そう、ふわりと、獅子の背後で怒気が揺れた。


「間違いなく、三人とも人だ。信じろ。人だ。」
体を硬直させた儀礼が、冷や汗を流しながら唱えている。
「でも……。」
何かを言い足そうとする青年。
「人だ。」
儀礼はそれを拒む。
「いえ、でも……。」
「人だ。」
「ですが……。」
「頼む、もう信じてくれ。」
涙ぐむ儀礼を見て、青年は仕方なさそうに コクン とうなずいた。


「わかりました。あなたがそう言うのでしたら。」
「うん、わかってくれてよかった。」
ふぅ、と軽くなった体に安堵のため息をつき、儀礼は青年に向き直る。


「見た感じだと、元気そうだけど、どっか調子悪いとことかないですか?」
「いえ。とくに。」
少し考えたようにしてから、青年は首を振る。
「あなたの身は神官グランさんが保護してださいました。グランさんの許可が下りれば、外に出ることも、今まで通りの生活に戻ることも可能です。」
儀礼の言葉に、青年は悲しそうな表情で首を横に振った。
「無理ですよ。俺は闇に落ちた人間です。すでに、……人としての権利は失っているはずです。誰も、……だれも、僕のことを信用してはくれません。きっと。」
暗く、沈みこんだ表情で青年は俯く。


「あなたが、本当に市民権を失った状態でいいと言うなら、遠慮なく研究体として扱わせてもらいますよ。いいんですか、そんな状態になって?」
目を細め、冷たい口調で言う儀礼。
「何言ってんの!? ギレイ君! だめだよ、そんなの!」
反論は青年の口からではなく、儀礼の背後から来た。


「いや、白、そうじゃなくて――。」
「いいですよ。」
儀礼が白を黙らせようとしたところで、青年が肯定を表した。
「それでいいです。あなたの研究の役に立つのでしたら、使ってください。」
まるで自首してきた犯人のように、両手を儀礼の前へと差し出す青年。


「ちょっ、よく考えてください? 僕が何の研究しているのかも知らないのに……。人体の解明とか言って全身切り刻まれたりしたらどうすんですか?!」
慌てたような儀礼に、否定は――、やはり後方から来た。
「ひどい!! 儀礼君、そんなことするの!? そんなの絶対だめだよ!! 私は許さない!」
獅子の後ろから出てきて、儀礼の真後ろで白が叫んでいる。
その真摯な怒りのこもった声に、ポーカーフェイスが崩れそうな儀礼は、内心必死だった。

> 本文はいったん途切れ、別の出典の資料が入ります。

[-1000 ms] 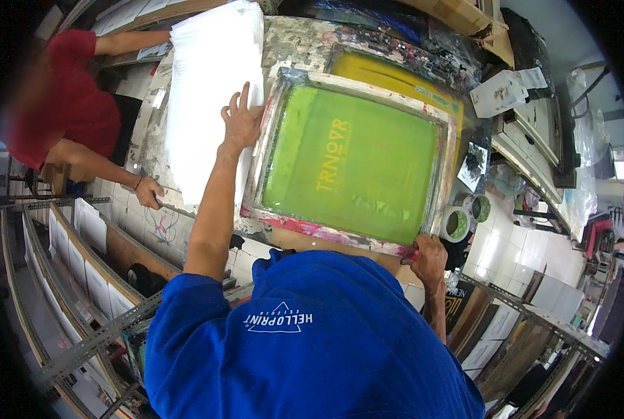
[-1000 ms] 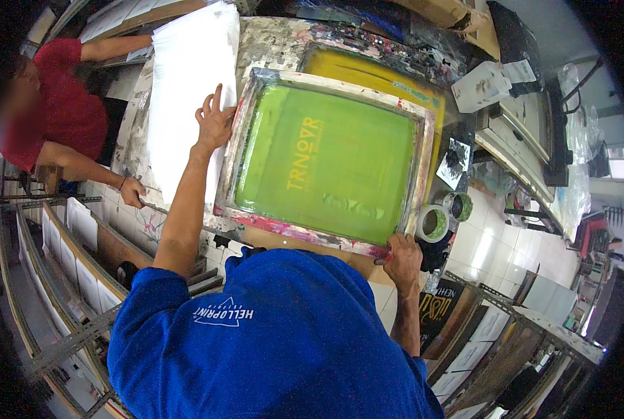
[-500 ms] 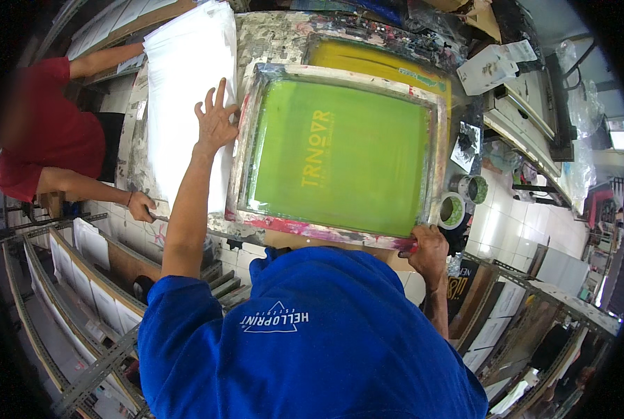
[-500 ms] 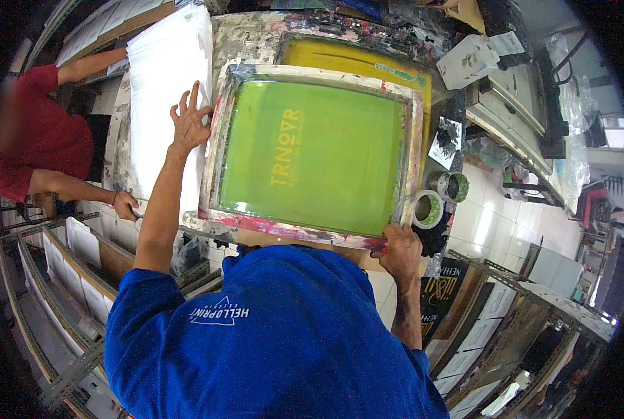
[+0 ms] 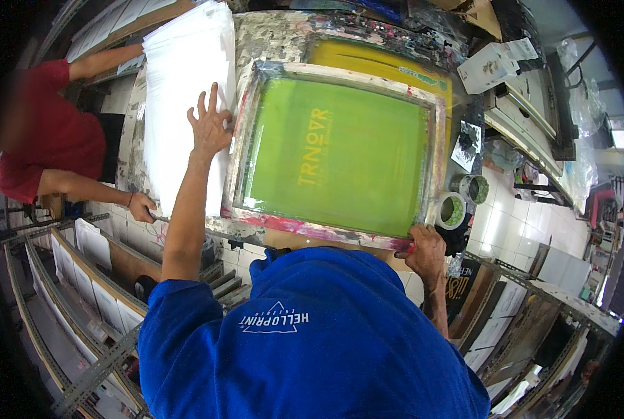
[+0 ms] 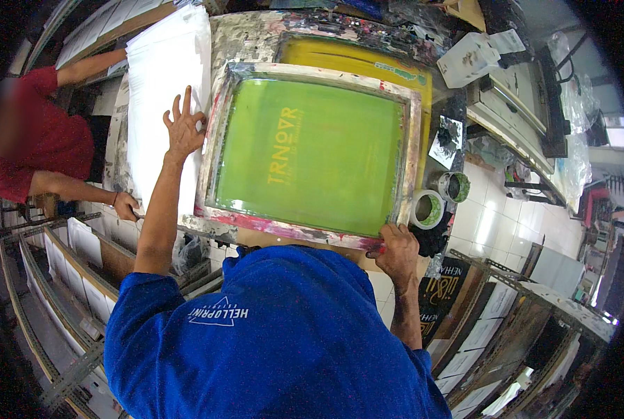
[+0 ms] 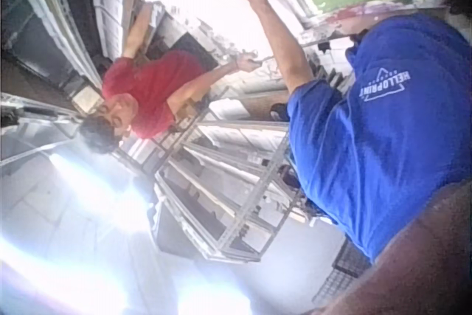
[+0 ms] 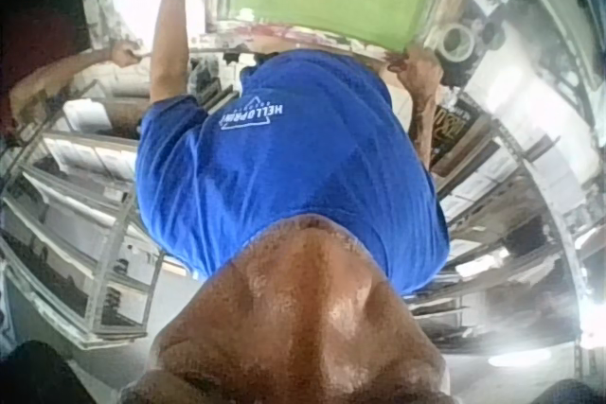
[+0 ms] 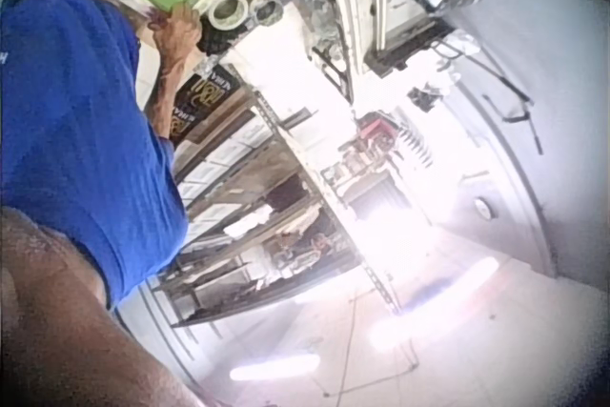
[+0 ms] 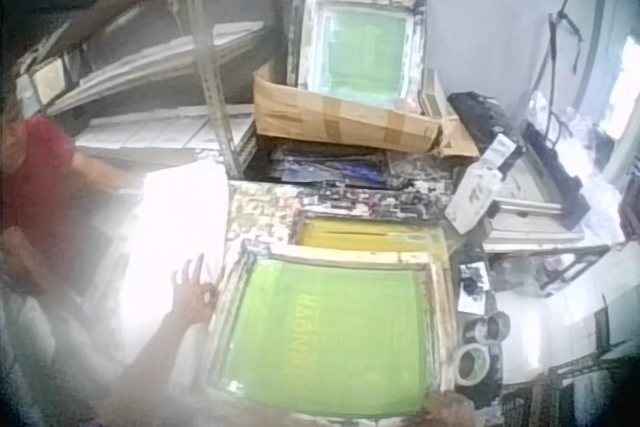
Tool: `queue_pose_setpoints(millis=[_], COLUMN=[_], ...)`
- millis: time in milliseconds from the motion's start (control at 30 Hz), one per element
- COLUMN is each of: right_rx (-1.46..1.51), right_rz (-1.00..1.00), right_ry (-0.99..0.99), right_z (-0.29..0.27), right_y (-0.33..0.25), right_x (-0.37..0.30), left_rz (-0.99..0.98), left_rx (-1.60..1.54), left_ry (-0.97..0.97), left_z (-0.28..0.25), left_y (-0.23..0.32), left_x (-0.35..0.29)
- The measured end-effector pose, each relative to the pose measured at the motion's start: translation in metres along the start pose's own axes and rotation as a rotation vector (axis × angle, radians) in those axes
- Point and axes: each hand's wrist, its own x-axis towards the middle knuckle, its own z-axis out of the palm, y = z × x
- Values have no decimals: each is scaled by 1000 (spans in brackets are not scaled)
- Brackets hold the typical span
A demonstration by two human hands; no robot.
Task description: The person applies adhesive tape to the edges of a screen printing frame and uses a small applicator tool to spread a dark substance along the inner border of the mesh.
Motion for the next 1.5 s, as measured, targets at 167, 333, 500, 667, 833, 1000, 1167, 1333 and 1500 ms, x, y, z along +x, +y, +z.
queue_pose_setpoints(millis=[167,333,500,667,833,1000,1167,1333,1500], right_rx=[-37,-75,-48,-47,-22,27,41,44,34], right_rz=[1,15,8,14,31,46,30,23,36], right_ry=[-11,-10,-26,-9,-18,9,41,63,54], right_z=[9,19,17,21,21,21,23,26,24], right_y=[1,9,10,13,13,10,11,12,10], right_x=[4,7,9,7,7,5,4,3,2], left_rz=[52,-16,-82,-162,-222,-152,-112,-106,-58], left_rx=[-110,-199,-254,-341,-391,-400,-394,-393,-397], left_ry=[8,198,307,285,280,265,251,246,217], left_z=[-10,-30,-41,-34,-23,-9,-3,-2,-7], left_y=[-2,0,41,92,123,129,126,125,123], left_x=[-7,-29,-84,-148,-193,-204,-205,-205,-206])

「構いません。闇を払うあなたならば、それが人のためになることなのでしょう。」
真剣に放たれた青年のその言葉に、儀礼は面食らったように驚いた顔をした。
青年は迷う様子もなく、儀礼の瞳をまっすぐに見ている。


「くっくっくっ。」
と、獅子が口の中で笑い声を上げている。
そんな獅子の様子に、白が、儀礼と獅子を見比べて、
「え? 何?」
と戸惑っている。


 儀礼は苦い笑いを浮かべた。
「だめじゃないですか。そこは、ちゃんと命にしがみつかなきゃ。」
睨みつけるような儀礼の表情だが、青年への威圧感はまるでない。


それは……青年の友人がいたずらをしかけてきて、失敗した時の顔に似ていた。
 青年の家の玄関前に、その友人は落とし穴をしかけていた。
 青年が普通にその穴をまたいで通り過ぎたため、彼は怒ったような顔をしていた。
 「だめじゃん。そこは、気付いても落ちなくちゃ。」
その時は、なんて無茶を言うんだ、などとベクトは思っていたのだが。


「ふふ、ふははは。」
青年はお腹を抱えて笑い出した。
そんな青年に不思議そうに首を傾げる儀礼。
「はは……ごめん……なさっ……は、ははは……。」
あやまりつつも、笑い続けている青年。


 儀礼はどうしたものかと、首を傾げたまま腕まで組んでいる。
青年は、お腹をかかえたまま、しゃがみこんでいた。
そして、笑い声は小さくなり、その部屋にはしばらくの沈黙がおとずれた。
やがて、青年は立ち上がった。
迷いながらも、儀礼を見る。


「わかりました。しがみつくほどの物、自分にはないと思ってましたが……。」
その友人の顔と共に、家族、親しい友人たち、近所の人々。
懐かしい思い出まで、多くのことが青年の脳裏には浮かび上がっていた。
「あきらめるには、早いかもしれません、よね……。」
覚悟を極めた青年の言葉に、儀礼は満足そうに、微笑んだ。